**Task:**
Output nothing but the lines from the first line of the listing below through the line containing "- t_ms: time", printed exactly and free of pictures.

**Source material:**
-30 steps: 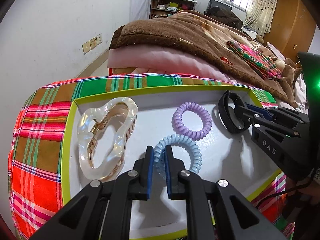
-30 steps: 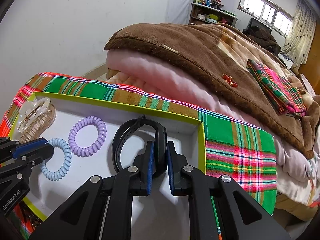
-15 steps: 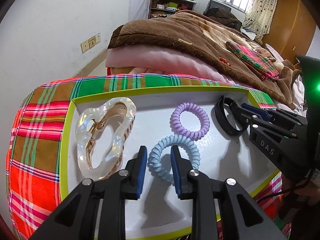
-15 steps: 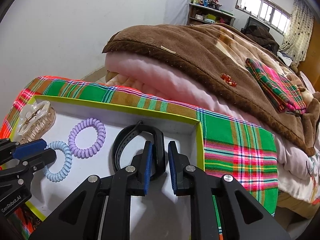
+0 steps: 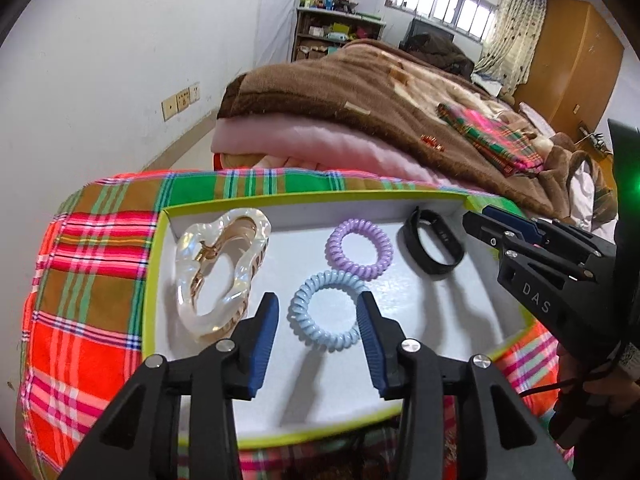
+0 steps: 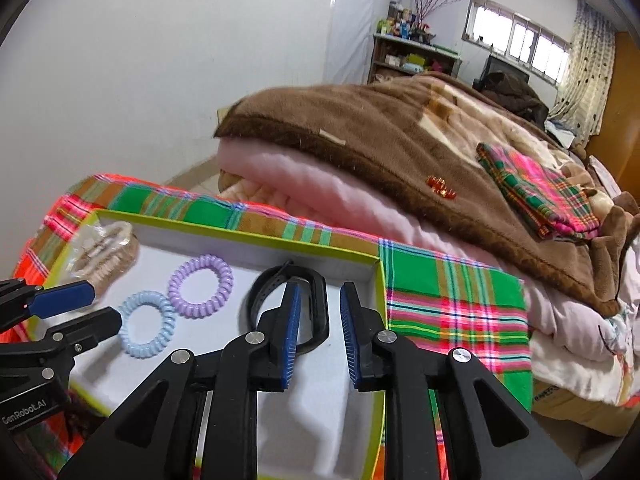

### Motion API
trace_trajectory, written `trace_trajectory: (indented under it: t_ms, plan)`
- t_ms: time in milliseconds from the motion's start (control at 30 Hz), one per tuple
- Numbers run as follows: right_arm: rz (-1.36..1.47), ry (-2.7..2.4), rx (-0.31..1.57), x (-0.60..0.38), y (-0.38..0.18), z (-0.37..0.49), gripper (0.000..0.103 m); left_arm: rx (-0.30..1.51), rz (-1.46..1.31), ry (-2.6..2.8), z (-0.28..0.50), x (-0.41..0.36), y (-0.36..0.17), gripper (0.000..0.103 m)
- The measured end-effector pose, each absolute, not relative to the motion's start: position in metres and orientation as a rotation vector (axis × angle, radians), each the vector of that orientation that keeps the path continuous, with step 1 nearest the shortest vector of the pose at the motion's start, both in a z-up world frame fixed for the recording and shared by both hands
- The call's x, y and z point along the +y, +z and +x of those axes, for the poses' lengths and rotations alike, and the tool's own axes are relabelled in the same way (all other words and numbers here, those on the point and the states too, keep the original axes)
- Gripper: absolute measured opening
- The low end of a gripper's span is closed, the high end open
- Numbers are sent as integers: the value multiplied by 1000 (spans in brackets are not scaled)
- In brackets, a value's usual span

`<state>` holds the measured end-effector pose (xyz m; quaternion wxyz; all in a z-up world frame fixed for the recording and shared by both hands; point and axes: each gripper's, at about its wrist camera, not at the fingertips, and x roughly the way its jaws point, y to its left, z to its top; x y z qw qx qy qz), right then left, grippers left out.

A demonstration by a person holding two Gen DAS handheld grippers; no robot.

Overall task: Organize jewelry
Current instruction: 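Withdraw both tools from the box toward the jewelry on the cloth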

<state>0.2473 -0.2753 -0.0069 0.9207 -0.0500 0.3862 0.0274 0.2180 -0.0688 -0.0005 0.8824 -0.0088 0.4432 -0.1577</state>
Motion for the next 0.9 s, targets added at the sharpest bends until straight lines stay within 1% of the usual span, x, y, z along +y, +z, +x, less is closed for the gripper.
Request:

**Response area:**
-30 steps: 
-30 steps: 
-15 steps: 
-15 steps: 
+0 steps: 
+0 steps: 

### Motion API
trace_trajectory, written `trace_trajectory: (indented under it: t_ms, plan)`
- t_ms: time in milliseconds from the motion's start (control at 30 Hz), one per tuple

Besides this answer, nothing more is needed.